Wherever the listing holds a picture, leave it out, and copy the remainder exactly.

=== Section Start ===

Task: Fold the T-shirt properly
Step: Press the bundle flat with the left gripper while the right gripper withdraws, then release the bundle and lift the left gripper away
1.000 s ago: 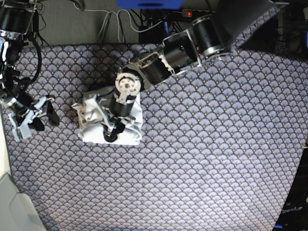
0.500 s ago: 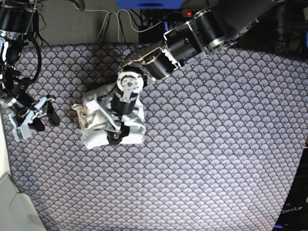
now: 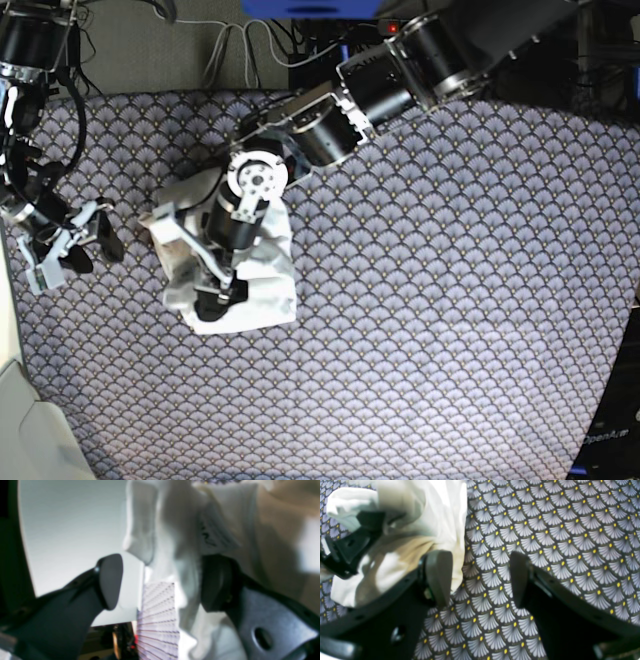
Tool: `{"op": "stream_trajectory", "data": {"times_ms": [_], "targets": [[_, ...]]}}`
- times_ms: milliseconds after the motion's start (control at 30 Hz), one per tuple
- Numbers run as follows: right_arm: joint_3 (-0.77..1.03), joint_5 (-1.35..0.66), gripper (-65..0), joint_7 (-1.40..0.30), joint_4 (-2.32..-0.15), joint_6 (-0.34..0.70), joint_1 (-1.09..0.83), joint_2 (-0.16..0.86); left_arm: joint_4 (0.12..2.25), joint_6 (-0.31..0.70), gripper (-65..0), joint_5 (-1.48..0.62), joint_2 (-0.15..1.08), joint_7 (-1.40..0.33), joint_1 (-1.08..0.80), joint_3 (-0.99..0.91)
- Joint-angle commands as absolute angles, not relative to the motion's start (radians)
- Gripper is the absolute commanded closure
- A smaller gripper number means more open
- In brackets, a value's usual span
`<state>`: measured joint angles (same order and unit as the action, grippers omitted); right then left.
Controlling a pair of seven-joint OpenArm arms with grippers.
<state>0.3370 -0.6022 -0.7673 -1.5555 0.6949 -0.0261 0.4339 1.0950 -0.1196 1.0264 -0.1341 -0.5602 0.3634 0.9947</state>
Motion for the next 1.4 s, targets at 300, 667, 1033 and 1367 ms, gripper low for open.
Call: {"op": "stream_trajectory", "data": {"times_ms": [300,667,1033,1367], "targets": [[0.343,-0.618,-36.9,-0.745,-1.573,0.698,-0.005,0.452,1.233,-0.134,-46.6,1.119,-0.157,-0.559,0.355,0.862],[0.343,-0.619,-36.9,-0.745,-1.575,0.698,-0.004,0.450,1.328,-0.137,-46.6,1.115,-0.134,-0.559,0.295,0.777],[0.306,-0.621,-35.2,-0.746,-1.679,0.698,0.021,0.435,1.549,-0.133,-46.5,1.119,-0.031,-0.562,0.171,0.472],[0.128,-0.618,-4.9,-0.746,-1.699,0.698,0.125,0.341,1.658,-0.131,-44.8,1.113,-0.007,-0.562,-0.068,0.117]]}}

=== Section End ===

**EXERCISE ANSWER:**
Task: Fold the T-shirt properly
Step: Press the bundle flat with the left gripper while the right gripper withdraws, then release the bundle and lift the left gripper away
1.000 s ago: 
0.500 s ago: 
now: 
Tool: `{"op": "stream_trajectory", "data": {"times_ms": [_], "targets": [[_, ...]]}}`
- times_ms: milliseconds after the motion's start (control at 30 Hz), one per tuple
- Numbers run as follows: right_arm: joint_3 (-0.77..1.03), joint_5 (-1.35..0.66), gripper (-65..0), joint_7 (-1.40..0.30), joint_4 (-2.32..-0.15), joint_6 (-0.34..0.70), joint_1 (-1.09..0.83), joint_2 (-0.16..0.86); left_arm: joint_4 (0.12..2.25), joint_6 (-0.31..0.70), gripper (-65..0), joint_5 (-1.48..0.62), joint_2 (-0.15..1.08), joint_7 (-1.40..0.33), joint_1 (-1.08..0.80), joint_3 (-0.99..0.91)
- Joint-angle commands as absolute angles, not relative to the motion's start (radians)
- Gripper is the absolute commanded closure
- A smaller gripper number means more open
- In brackets, a value's usual span
`<state>`: measured joint angles (same order and unit as the action, grippers omitted); right then left.
Controlling a pair of seven-joint OpenArm arms with grippers.
<state>0.3370 -0.6022 -0.7673 -1.5555 0.6949 -0.0261 0.4339 1.0950 -0.1196 1.0264 -0.1341 -0.5602 0.3634 0.9947</state>
Motion for the next 1.4 s, targets at 300, 667, 1033 and 1367 ms, gripper low for open.
Call: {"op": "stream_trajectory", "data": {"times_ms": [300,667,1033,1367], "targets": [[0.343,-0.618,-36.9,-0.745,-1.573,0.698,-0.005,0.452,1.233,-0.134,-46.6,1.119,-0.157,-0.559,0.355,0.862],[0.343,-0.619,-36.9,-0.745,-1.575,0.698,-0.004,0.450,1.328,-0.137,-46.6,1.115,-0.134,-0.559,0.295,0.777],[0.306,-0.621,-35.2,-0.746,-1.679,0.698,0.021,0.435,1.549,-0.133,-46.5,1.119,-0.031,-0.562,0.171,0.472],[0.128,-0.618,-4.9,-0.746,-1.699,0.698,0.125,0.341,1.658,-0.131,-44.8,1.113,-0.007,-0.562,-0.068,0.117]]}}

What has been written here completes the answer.